# Exercise
Give back the full listing as written. No pictures go with it.

# Material provided
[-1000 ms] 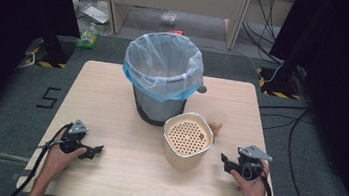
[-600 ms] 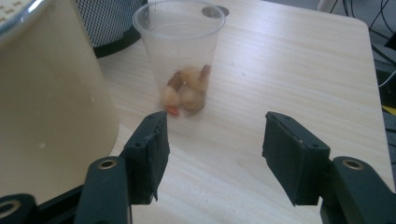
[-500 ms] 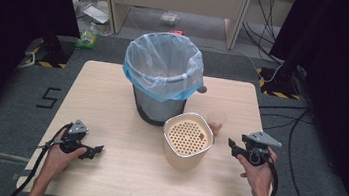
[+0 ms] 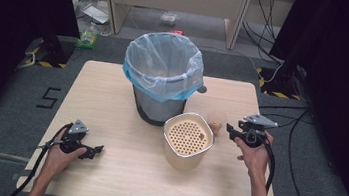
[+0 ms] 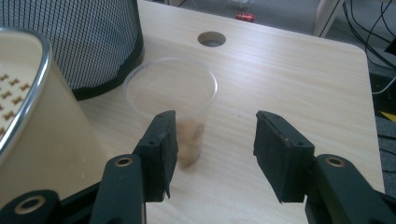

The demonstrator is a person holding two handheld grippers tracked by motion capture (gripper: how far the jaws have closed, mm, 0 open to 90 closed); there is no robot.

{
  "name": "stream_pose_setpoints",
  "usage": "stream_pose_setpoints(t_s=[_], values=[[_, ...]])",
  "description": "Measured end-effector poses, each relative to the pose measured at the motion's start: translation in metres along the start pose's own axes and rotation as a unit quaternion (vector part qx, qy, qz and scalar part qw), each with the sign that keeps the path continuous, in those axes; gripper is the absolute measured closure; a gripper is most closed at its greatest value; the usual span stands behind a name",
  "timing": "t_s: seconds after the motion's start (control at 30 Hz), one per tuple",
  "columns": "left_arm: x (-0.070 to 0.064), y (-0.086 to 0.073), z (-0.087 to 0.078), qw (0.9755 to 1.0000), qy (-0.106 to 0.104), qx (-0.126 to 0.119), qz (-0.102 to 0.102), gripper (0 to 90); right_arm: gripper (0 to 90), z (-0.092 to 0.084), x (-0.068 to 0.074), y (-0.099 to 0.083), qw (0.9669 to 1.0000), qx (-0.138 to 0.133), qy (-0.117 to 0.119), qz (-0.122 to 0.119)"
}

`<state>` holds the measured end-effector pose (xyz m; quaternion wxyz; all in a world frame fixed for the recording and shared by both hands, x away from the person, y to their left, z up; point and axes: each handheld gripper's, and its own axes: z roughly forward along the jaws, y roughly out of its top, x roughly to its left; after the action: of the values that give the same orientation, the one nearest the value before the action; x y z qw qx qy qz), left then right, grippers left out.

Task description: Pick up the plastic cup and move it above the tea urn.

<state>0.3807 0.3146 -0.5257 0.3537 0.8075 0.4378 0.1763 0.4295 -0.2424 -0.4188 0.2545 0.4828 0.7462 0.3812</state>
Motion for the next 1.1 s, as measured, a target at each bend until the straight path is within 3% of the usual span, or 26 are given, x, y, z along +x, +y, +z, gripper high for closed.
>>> stream_pose_setpoints(t_s=[0.73,1.1], values=[[0.0,0.0,0.0,1.0,0.0,0.0,0.001,0.0,55.6,0.027,-0.004,0.04,0.9997,0.023,-0.005,0.003],[0.0,0.001,0.001,1.0,0.001,0.0,0.0,0.0,62.4,0.055,0.0,0.041,0.9975,0.068,-0.006,-0.019]])
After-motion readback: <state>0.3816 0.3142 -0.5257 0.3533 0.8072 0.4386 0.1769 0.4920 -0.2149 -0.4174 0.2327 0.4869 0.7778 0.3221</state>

# Expected answer
[-1000 ms] 
[-600 ms] 
[-500 ms] 
[+0 ms] 
[+0 ms] 

The demonstrator is a person holding two handheld grippers tracked by motion capture (gripper: how far the jaws have closed, mm, 0 open to 90 closed); there is no robot.

{
  "name": "stream_pose_setpoints",
  "usage": "stream_pose_setpoints(t_s=[_], values=[[_, ...]])",
  "description": "Measured end-effector poses, each relative to the pose measured at the motion's start: translation in metres along the start pose's own axes and rotation as a unit quaternion (vector part qx, qy, qz and scalar part qw), each with the sign that keeps the path continuous, in those axes; gripper is the absolute measured closure; a gripper is most closed at its greatest value; the usual span stands behind a name",
  "timing": "t_s: seconds after the motion's start (control at 30 Hz), one per tuple",
  "columns": "left_arm: x (-0.070 to 0.064), y (-0.086 to 0.073), z (-0.087 to 0.078), qw (0.9755 to 1.0000), qy (-0.106 to 0.104), qx (-0.126 to 0.119), qz (-0.102 to 0.102), gripper (0 to 90); right_arm: gripper (0 to 90), z (-0.092 to 0.084), x (-0.068 to 0.074), y (-0.099 to 0.083), qw (0.9669 to 1.0000), qx (-0.138 to 0.133), qy (-0.117 to 0.119), qz (-0.122 to 0.119)"
}

`<state>` holds the measured end-effector pose (xyz m; quaternion wxyz; all in a world frame fixed for the recording and shared by both hands, x away from the person, y to their left, z up; point and axes: each handheld gripper's, and its own axes: z roughly forward along the jaws, y roughly out of its top, x roughly to its left; after the action: of the values that give the same orientation, the one nearest the value before the action; x y z qw qx qy qz), left then right, grippers left out.

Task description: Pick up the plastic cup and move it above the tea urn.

<state>0.3807 0.3146 -0.5257 0.3537 0.8075 0.4378 0.1763 0.4295 -0.2424 -0.4188 0.2545 0.4828 0.7462 0.3812</state>
Motion for the next 1.1 s, as measured, a target at each bend until the straight path is within 3% of the usual span, or 26 are given, x, y, z along +x, +y, +z, gripper high for closed.
>>> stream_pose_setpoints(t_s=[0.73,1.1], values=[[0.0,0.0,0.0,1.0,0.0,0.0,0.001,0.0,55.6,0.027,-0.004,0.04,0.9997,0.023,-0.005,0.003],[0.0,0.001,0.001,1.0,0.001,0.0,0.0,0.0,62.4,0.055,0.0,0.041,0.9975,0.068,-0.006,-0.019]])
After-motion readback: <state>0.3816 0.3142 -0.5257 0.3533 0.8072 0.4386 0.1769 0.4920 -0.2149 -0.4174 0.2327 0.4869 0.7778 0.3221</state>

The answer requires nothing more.